• _SOURCE DATA_:
=== Begin Enclosure ===
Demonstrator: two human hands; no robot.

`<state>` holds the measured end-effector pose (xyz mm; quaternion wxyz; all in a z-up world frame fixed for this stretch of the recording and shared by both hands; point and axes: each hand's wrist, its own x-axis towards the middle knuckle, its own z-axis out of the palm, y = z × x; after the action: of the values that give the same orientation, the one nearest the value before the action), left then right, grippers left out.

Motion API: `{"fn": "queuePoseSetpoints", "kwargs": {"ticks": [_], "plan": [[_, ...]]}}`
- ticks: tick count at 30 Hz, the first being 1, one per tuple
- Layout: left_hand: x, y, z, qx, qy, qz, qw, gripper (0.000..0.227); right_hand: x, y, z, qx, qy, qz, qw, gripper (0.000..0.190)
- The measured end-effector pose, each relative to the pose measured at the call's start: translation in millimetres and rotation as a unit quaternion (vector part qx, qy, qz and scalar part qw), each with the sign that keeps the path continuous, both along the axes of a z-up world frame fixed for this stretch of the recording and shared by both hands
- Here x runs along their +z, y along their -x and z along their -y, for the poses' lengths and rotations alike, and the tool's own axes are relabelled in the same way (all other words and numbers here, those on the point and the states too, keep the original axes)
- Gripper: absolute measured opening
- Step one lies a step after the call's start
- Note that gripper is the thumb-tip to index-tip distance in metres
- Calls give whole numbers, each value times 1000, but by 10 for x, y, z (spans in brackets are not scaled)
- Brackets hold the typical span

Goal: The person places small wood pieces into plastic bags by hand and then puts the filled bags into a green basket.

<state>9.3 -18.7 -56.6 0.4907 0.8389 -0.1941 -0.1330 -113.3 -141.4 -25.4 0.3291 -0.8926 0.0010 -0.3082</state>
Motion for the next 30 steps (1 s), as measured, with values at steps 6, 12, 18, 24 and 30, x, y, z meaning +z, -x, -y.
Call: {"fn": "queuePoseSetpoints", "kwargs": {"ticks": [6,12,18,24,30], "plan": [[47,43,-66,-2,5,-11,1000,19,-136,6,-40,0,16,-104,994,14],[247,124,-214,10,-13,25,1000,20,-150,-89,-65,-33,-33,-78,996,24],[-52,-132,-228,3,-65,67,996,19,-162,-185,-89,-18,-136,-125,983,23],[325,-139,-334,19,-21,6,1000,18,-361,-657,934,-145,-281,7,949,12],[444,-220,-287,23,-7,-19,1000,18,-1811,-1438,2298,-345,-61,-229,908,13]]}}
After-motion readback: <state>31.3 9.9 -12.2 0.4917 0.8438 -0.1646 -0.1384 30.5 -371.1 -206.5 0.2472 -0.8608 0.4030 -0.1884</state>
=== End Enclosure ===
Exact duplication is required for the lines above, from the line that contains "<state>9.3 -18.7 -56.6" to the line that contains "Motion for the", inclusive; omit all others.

• _OUTPUT OF THE TASK_:
<state>9.3 -18.7 -56.6 0.4907 0.8389 -0.1941 -0.1330 -113.3 -141.4 -25.4 0.3291 -0.8926 0.0010 -0.3082</state>
Motion for the next 30 steps (1 s), as measured, with values at steps 6, 12, 18, 24 and 30, x, y, z meaning +z, -x, -y.

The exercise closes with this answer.